#### [Your instructions]
On the basis of the records below, report how many lines contain the word "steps". Nothing else should be given.

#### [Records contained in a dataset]
Segment Open
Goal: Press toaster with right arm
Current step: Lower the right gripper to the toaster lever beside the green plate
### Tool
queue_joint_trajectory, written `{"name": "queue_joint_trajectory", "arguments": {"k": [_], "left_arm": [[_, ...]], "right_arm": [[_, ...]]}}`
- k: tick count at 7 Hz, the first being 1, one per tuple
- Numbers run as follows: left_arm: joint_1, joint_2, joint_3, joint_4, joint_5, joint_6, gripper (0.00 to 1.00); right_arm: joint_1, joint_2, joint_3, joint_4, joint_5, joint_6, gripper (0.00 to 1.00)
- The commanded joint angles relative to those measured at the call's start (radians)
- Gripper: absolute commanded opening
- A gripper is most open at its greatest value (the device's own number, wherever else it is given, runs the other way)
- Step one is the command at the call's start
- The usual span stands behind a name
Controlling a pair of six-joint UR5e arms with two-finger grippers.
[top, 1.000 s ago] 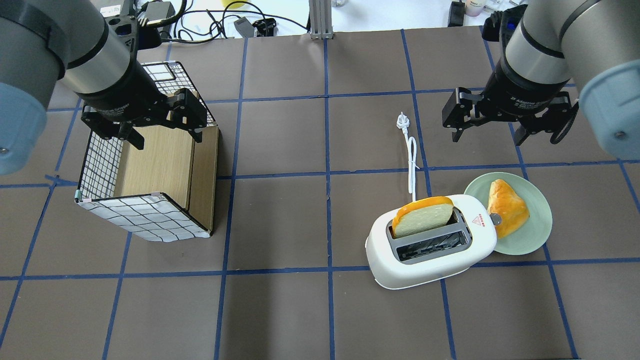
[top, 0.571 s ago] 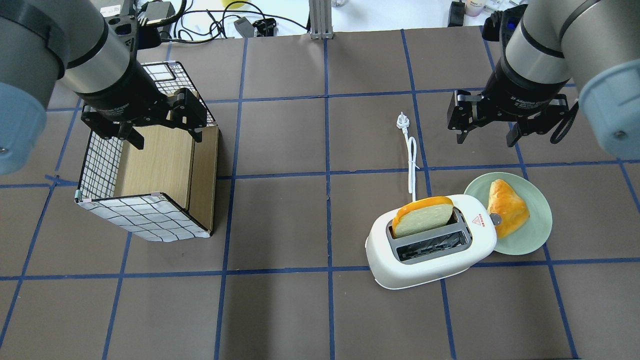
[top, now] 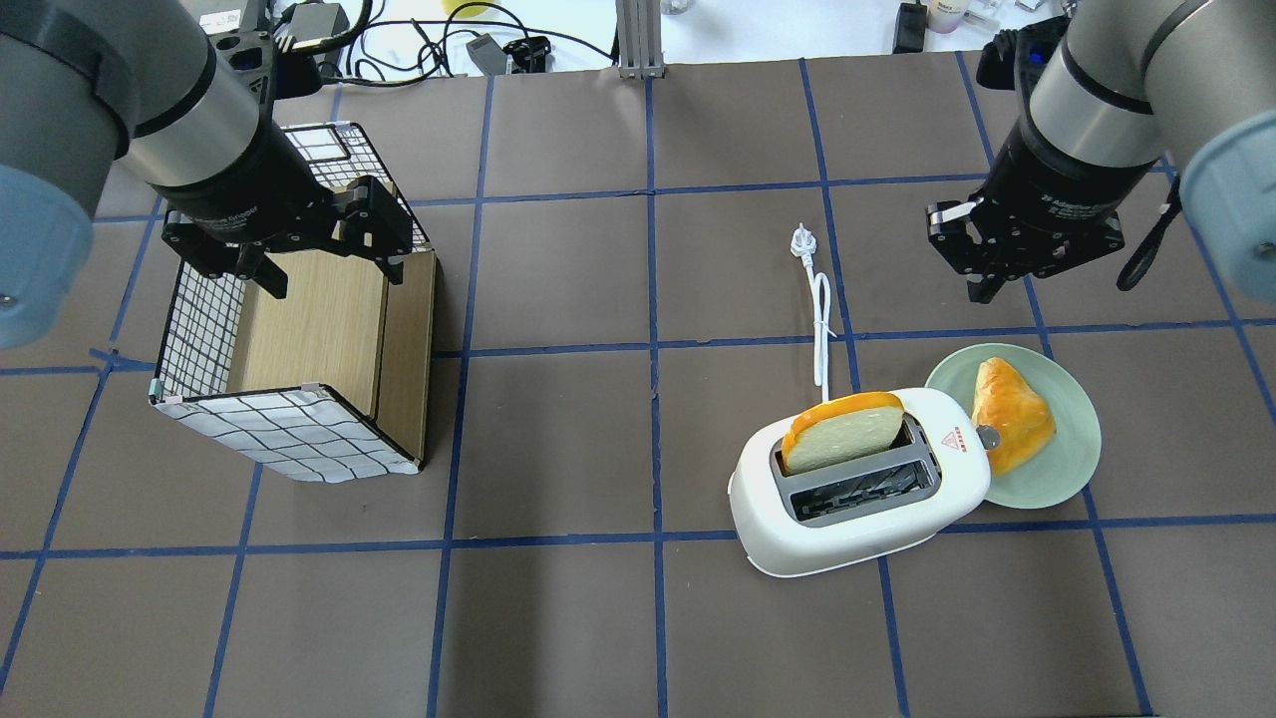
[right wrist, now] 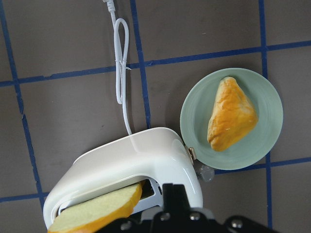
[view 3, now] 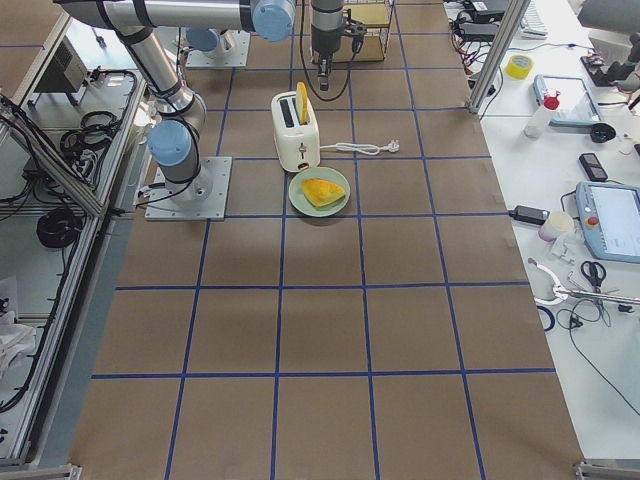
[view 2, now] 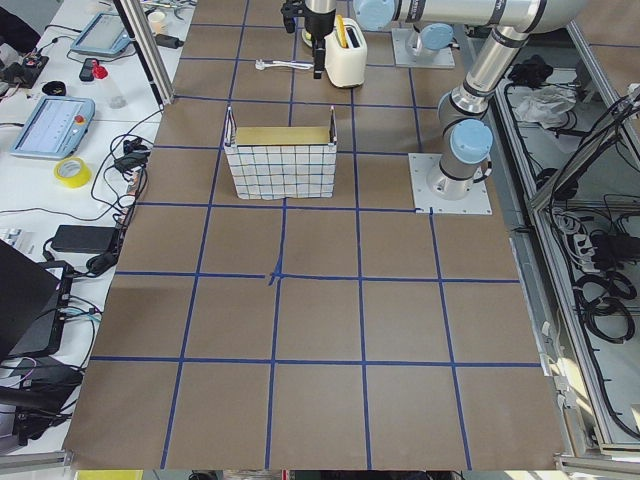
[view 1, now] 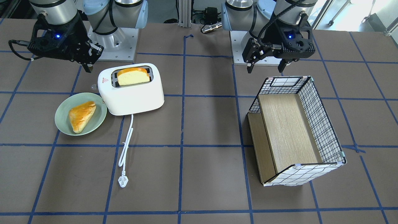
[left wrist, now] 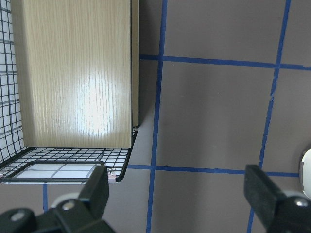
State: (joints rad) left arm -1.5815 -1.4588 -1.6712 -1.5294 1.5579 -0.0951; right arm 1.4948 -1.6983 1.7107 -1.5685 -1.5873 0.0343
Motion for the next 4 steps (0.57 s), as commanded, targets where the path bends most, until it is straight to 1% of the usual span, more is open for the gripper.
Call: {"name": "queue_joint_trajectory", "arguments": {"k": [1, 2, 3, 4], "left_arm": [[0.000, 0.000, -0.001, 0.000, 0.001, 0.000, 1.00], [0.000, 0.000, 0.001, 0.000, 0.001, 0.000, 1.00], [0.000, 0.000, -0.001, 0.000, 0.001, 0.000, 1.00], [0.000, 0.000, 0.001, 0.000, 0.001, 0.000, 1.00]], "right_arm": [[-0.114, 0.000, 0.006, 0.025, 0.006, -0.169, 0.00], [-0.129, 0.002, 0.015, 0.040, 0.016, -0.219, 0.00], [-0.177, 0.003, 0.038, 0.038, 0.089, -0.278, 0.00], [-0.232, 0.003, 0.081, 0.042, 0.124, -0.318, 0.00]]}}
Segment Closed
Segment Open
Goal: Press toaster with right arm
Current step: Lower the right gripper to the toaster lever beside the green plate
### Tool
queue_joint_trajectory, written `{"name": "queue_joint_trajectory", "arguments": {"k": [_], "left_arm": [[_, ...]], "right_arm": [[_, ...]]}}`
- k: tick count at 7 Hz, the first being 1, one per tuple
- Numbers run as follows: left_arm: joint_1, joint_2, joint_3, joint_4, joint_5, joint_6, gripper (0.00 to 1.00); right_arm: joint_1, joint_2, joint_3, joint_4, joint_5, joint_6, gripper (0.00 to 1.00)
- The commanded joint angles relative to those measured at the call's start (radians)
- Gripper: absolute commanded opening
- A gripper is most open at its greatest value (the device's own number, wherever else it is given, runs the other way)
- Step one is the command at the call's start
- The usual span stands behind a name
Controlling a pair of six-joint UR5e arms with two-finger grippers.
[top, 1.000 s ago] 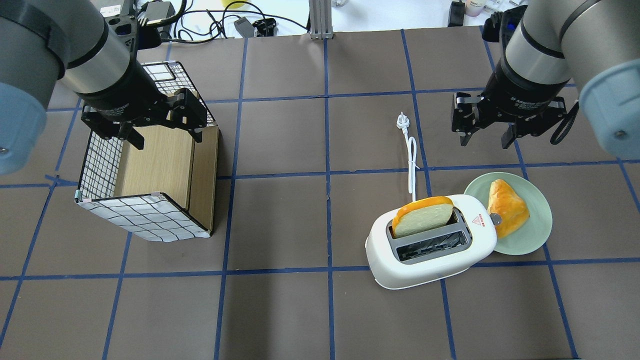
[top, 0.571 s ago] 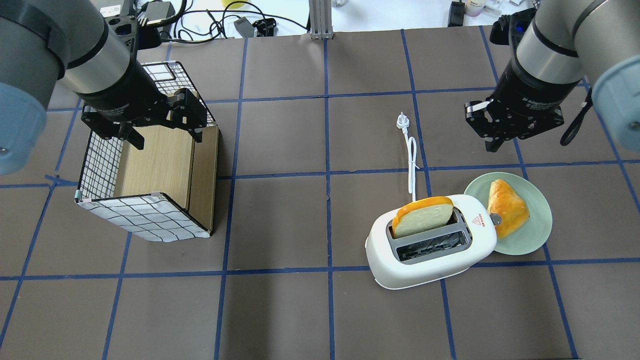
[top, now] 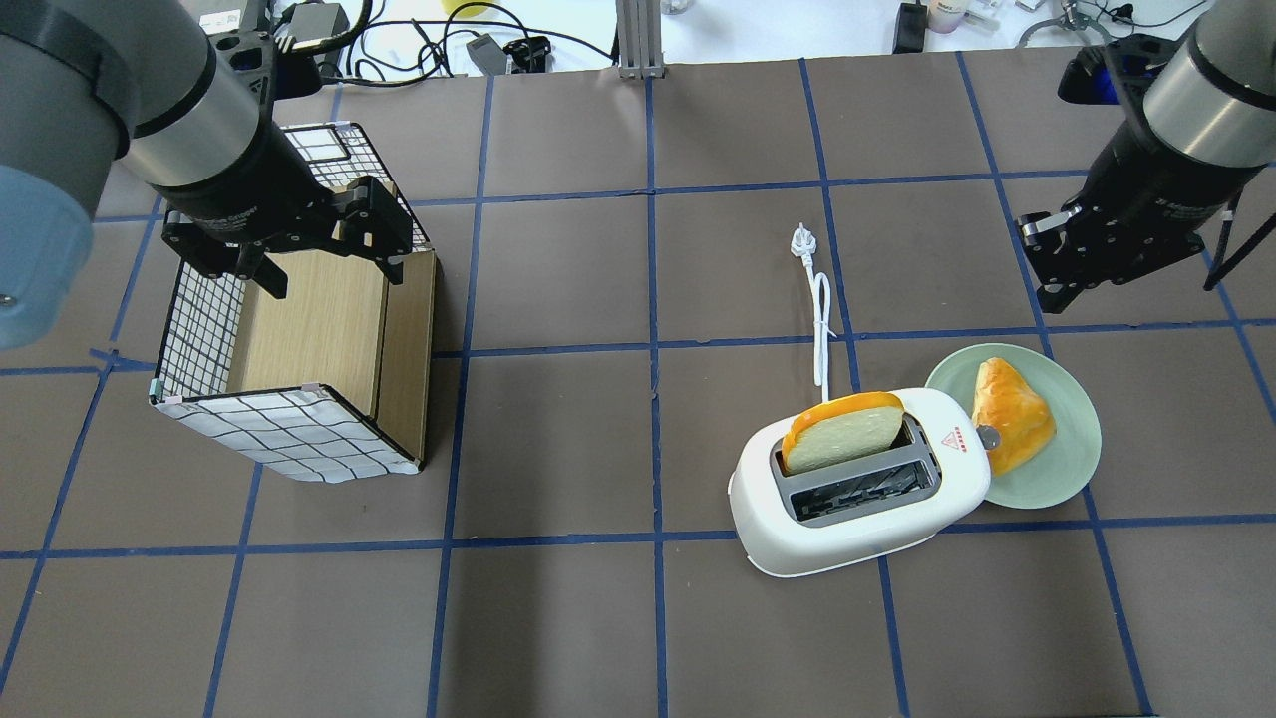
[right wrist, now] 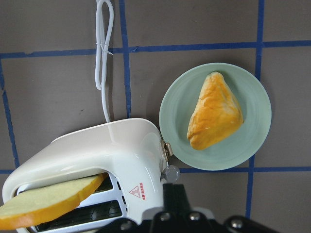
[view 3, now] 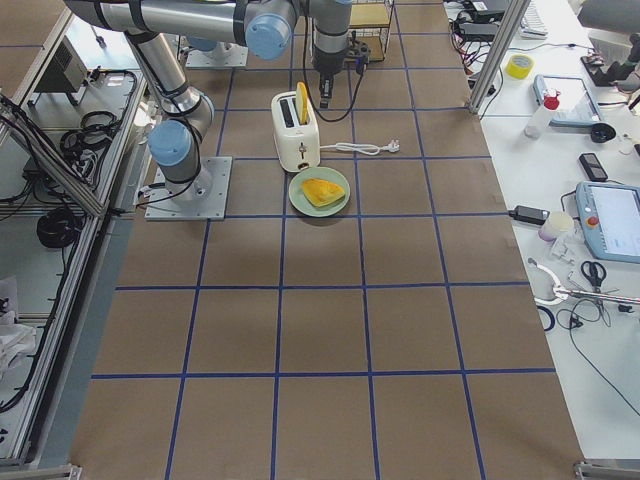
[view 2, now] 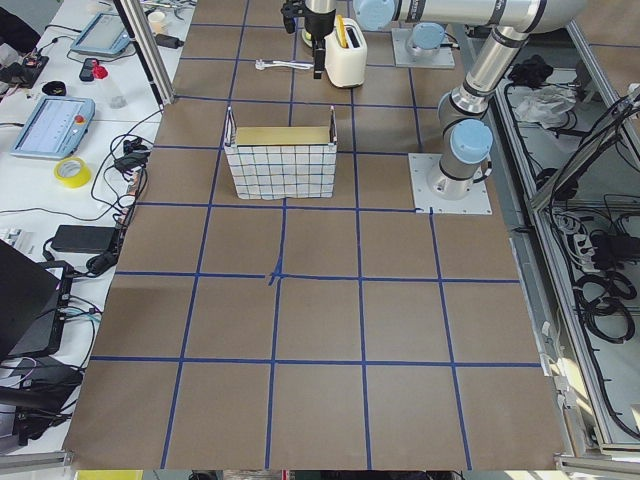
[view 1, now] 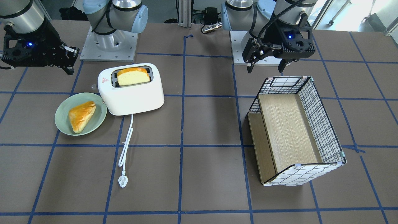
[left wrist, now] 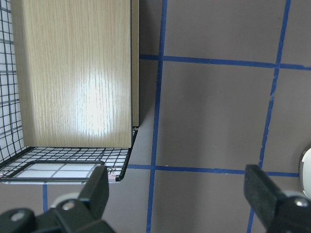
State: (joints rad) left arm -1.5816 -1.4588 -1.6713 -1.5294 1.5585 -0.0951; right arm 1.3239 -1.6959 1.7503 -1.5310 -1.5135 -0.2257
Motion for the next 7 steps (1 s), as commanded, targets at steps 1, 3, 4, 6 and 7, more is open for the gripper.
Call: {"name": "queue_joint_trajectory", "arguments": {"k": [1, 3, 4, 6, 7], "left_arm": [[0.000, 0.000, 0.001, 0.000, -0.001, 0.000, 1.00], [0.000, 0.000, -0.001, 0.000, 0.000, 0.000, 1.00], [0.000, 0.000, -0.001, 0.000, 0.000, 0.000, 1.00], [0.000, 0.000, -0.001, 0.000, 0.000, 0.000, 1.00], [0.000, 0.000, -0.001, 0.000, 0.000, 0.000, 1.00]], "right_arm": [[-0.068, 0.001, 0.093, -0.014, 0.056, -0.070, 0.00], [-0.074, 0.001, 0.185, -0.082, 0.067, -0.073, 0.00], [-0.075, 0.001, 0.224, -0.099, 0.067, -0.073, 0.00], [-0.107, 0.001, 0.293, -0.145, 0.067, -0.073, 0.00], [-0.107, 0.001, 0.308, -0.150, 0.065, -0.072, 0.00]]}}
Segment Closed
#### [Exercise result]
2